§ **TASK BRIEF**: What is the number of lines in these records that hold the word "post"? Reply with that number alone.

(Data entries)
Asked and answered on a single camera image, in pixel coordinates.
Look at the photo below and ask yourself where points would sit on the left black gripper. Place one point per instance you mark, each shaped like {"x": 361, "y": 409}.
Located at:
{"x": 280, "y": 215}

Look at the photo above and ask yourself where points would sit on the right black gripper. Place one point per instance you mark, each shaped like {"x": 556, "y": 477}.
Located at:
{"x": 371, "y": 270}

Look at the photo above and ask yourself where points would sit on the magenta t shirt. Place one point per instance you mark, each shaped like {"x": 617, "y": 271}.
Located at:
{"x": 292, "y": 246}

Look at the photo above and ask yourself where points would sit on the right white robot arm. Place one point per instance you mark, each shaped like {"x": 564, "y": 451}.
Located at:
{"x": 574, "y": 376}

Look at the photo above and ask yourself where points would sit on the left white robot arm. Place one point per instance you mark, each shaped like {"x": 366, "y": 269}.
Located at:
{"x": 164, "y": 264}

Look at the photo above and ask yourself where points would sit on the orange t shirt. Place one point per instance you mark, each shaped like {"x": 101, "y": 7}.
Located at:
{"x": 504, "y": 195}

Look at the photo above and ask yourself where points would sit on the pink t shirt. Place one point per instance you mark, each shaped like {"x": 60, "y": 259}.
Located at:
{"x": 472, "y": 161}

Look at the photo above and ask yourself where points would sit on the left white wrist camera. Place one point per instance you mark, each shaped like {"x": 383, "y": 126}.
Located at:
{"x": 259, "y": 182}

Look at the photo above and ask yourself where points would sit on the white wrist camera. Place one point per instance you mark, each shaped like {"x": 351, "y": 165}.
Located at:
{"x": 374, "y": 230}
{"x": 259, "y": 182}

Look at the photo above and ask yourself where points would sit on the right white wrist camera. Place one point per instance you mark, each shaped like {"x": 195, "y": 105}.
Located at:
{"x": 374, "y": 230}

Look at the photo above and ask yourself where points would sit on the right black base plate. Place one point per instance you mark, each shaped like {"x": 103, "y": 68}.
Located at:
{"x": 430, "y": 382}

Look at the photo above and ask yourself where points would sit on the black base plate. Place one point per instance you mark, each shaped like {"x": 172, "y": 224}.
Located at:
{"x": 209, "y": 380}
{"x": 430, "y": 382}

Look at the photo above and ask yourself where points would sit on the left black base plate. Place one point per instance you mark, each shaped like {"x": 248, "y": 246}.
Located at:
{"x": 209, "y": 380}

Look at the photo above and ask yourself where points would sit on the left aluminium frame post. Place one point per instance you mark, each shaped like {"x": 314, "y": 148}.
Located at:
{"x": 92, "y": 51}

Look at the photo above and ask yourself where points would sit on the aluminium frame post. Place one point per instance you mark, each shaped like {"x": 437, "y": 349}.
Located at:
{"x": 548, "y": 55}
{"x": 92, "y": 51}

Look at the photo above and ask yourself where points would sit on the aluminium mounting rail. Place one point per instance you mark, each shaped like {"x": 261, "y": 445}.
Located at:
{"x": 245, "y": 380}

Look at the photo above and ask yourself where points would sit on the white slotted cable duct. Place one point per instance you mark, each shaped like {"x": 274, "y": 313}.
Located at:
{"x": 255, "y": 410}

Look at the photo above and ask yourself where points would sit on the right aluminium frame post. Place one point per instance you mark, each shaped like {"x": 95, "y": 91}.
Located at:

§ **RESPONSE BOX**: 3